Wednesday, November 13, 2019

Accord.net Machine Learning

Machine learning has been out of reach of the common developer for much of its early life.  While R has come along and stood out as "the" statistics language, it does not easily plug into the more mainstream languages.  Fortunately for us, in the last few years a library called accord-framework.net has grown up to fill this gap.

This framework is written in C# and allows the average .net developer access to a large number of machine intelligence algorithms that require very little statistical knowledge to actually use.  I specify the statistical qualifier because it does take a decent amount of basic c# experience to overcome some of the rough edges in validation the library still has.

The website also includes an impressive amount of documentation with code examples, unfortunately many of these examples are aging and have broken pieces in them due to changes in the software, however they are usually enough to get someone up and going after a little playing around.

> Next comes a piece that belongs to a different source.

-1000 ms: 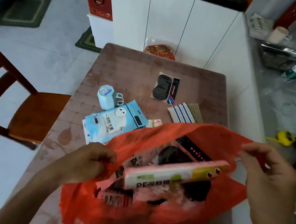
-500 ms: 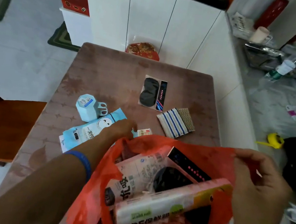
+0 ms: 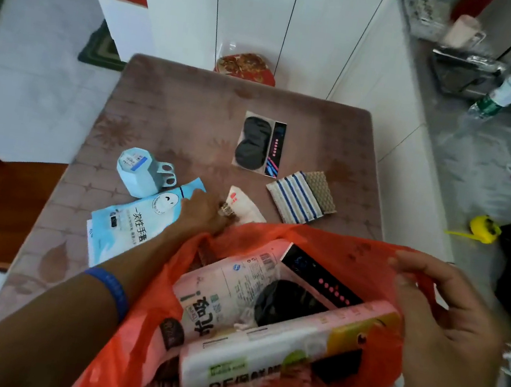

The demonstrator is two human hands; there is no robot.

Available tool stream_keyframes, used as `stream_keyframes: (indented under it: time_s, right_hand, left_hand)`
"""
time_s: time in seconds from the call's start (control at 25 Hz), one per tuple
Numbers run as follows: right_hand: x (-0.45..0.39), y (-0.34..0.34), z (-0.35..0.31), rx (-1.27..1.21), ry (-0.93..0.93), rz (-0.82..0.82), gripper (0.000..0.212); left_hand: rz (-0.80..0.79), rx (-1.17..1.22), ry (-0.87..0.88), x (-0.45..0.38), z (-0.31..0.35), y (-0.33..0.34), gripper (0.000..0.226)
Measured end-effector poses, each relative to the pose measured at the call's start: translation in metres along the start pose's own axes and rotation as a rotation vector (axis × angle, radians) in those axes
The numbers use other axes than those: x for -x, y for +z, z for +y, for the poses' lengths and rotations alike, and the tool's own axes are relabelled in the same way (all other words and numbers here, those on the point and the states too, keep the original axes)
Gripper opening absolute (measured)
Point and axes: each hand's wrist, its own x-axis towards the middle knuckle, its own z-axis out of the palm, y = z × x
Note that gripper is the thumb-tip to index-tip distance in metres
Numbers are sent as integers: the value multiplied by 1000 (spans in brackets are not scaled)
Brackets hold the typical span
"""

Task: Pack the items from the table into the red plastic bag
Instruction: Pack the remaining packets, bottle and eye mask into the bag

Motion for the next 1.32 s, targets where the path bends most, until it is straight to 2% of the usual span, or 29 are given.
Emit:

Concepts and Implementation

The concept is fairly simple.  All the machine learning algorithms in this library take a two dimensional array of numbers (int or double), along with a single dimensional array of values with the correct outputs.  The algorithm then trains itself on these numbers.

After training you send it another set of numbers in the same format, and this time it will give you back what it thinks the outputs will be.

Your process will look something like this:
- Load datatable with data
- Codify the datatable into integer values using the Codification library
- Extract a two dimensional integer array using a combination of the datatable and the newly created code mapping object for all the columns you want to use as inputs.
- Extract a single dimensional integer array just like you did the two dimensional one, only this time for the single column that holds the values you are trying to guess.  It is important that the order of the values in this single column cause them to correspond with the correct input column values by index location.  If all the columns are being extracted from the same datatable then this should happen naturally.
- You will pass these two arrays into the desired algorithm to train it, some algorithms will require multiple training cycles to tune them.
- Once you have a trained algorithm object you can then pass it another two dimensional array of integers.  This time the values will be used to guess a single dimensional array of output integer values.  One gotcha here is that many of the algorithms can't handle input values they have not been trained on, so you can't throw just anything at it.

Because it works only with integers, any string values you want to use as input or output must first be converted to integers with no gaps between the number values.  You can do this on your own, but for convenience they have provide a special Code library which handles converting standard tables of data into encoded integers and back.

Gotchas

There are multiple bugs and missing features in this Code library, which is one of the biggest challenges that has to be overcome when working with these algorithms.  However, despite these issues I have still chosen to use the conversion library.

I have discovered that it's biggest shortcoming is that it is not capable of handling NULL values in the data.  So first you have to loop through every single value in your datatable and remove all NULL values.  From a speed perspective, this flaw alone probably means it would make for faster code to roll your own; but for the majority of developers out there, it is likely not worth the additional time to do that.

I have read that there is a default value setting inside the library at a per column level that allows the library to deal with NULLs.  For some reason that default either does not work, or is not initialized on its own.

The next annoying issue this Codification library has is really more of a versioning problem.  It looks like over time, rather than fixing particular issues, new methods get created to handle the new cases.  So you end up with multiple methods that run off different logic when encoding values.  Specifically, there seems to be a big difference in Codification between the Transform method and the Apply method.  Transform seems to attempt to specifically encode all columns requested, kind of like the explicit class creation overload that accepts a list of columns.  Apply on the other hand logically processes a datatable detecting which columns need to be converted and which do not.

Thoughts and Concepts

Most of my work in this area has been with the various Classification algorithms in the accord.net library.  These seem to have the limitation of not being able to accept a Continuous (un-encoded int) value type as the output column it is supposed to be guessing.  The solution to this particular issue is probably to switch to using a Regression algorithm.

Something else that might not immediately come to the mind of the average developer is that the output is not going to have any human readable meaning.  Because the system works exclusively with integer arrays, the output will just be an array of numbers.  These output numbers must then be passed through the Codification library a second time, this time in reverse, to get back to the human readable version of them.